O presidente da CPMI do INSS, Carlos Viana (Podemos-MG), disse nesta quinta-feira, 26, que espera que o relatório final da comissão seja aprovado amanhã com as conclusões das investigações sobre os desvios milionários do INSS.
A comissão encerra seus trabalhos no sábado, 28, após o Supremo negar um pedido da CPMI para estender os trabalhos por mais 120 dias diante da inércia do presidente do Senado, Davi Alcolumbre (União-AP).
"A minha consciência está tranquila de que nós respondemos aos anseios da população. Esse relatório, que eu espero seja aprovado na sexta, trará essas conclusões para que a Justiça saiba do nosso trabalho. Se não for aprovado, desde já, quem perde não somos nós, porque o dono do relatório, o povo brasileiro, os aposentados de todo o País, sabem exatamente o que aconteceu e quem blindou ladrão de aposentado", afirmou.
Viana também disse concordar com as críticas do ministro Gilmar Mendes sobre o vazamento de dados obtidos com quebras de sigilo na CPMI, como foi o caso de diálogos íntimos do banqueiro Daniel Vorcaro, dono do liquidado Banco Master.
"A questão é que precisa apontar quem vazou. Uma coisa eu posso dizer, da CPMI, da minha parte como presidência, nunca saiu uma informação incorreta. É uma crítica vaga, mas se precisa apontar os culpados", afirmou o senador.
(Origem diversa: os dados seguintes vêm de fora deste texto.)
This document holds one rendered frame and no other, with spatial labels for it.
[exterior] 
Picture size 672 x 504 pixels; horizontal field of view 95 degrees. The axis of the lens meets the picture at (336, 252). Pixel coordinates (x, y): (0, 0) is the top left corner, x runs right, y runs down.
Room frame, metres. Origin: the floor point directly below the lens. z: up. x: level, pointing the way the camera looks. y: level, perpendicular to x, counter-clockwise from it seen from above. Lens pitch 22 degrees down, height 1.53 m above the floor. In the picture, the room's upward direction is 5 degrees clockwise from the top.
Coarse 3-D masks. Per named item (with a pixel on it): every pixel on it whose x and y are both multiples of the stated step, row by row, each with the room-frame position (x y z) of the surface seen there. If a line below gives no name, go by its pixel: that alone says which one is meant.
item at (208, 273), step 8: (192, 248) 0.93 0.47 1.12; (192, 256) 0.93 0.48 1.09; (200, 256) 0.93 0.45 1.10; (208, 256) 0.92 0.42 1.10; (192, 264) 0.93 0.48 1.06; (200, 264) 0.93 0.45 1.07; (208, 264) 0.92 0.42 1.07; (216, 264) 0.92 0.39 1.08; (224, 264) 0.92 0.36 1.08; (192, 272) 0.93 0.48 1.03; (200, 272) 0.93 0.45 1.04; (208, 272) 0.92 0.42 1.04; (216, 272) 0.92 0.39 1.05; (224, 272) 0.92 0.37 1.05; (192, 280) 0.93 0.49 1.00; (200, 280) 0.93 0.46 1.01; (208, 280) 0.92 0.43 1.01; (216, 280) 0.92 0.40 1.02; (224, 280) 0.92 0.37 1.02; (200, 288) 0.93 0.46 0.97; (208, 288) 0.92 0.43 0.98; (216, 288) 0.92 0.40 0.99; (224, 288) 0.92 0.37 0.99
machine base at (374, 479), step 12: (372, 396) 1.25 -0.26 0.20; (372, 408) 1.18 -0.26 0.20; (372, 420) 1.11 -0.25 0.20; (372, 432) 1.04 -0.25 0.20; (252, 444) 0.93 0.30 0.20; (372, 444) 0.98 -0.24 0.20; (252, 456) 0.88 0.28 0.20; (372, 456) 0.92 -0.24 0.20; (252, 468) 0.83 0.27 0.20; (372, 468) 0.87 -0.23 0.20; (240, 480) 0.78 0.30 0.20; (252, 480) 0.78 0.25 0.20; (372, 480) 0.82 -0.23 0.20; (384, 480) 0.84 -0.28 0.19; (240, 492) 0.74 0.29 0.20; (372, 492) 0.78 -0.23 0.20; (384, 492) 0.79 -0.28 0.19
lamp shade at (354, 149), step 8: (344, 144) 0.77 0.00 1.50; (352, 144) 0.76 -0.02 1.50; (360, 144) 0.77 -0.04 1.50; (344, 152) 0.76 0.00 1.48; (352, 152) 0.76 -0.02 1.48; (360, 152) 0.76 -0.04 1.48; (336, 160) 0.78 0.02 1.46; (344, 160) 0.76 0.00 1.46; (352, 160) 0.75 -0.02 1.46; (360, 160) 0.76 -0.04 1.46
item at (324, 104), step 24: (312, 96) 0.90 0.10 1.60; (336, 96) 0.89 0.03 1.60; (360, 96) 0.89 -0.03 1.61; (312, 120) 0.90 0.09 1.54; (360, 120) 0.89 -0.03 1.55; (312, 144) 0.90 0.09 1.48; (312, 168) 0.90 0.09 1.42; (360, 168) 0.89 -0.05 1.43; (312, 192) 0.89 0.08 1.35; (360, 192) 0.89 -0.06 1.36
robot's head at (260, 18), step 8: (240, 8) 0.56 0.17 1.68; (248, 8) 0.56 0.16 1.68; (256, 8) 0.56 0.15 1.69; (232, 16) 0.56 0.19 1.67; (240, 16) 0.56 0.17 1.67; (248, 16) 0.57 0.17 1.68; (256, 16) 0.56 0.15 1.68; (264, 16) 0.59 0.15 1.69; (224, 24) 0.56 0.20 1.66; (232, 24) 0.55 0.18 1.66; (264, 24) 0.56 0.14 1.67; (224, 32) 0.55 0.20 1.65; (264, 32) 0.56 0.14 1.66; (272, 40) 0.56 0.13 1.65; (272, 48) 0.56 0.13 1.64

Viana também defendeu que se vote uma nova lei sobre as CPMIs "que garanta a capacidade de investigar o que quer que seja, que não dependa de habeas corpus do Supremo".
O senador ainda criticou as decisões do Supremo que anularam quebras de sigilo aprovadas pelas CPIs do INSS e do Crime Organizado. Uma delas, proferida pelo ministro Flávio Dino, suspendeu a quebra de sigilo de Fábio Luís Lula da Silva, filho do presidente Lula.
"Por que a decisão que prorroga a CPMI veio logo para o plenário e a outra, que nos impede de fazer uma investigação mais completa, até para dizer se é inocente ou se é culpado, foi barrada? Há aí um exemplo claro de justiça seletiva", disse Viana.
Ao longo da sessão desta quinta, ministros criticaram "quebras de sigilo em bloco" aprovadas nas comissões. Gilmar Mendes disse que essas medidas são genéricas, carecem de fundamentação e, por isso, são inconstitucionais.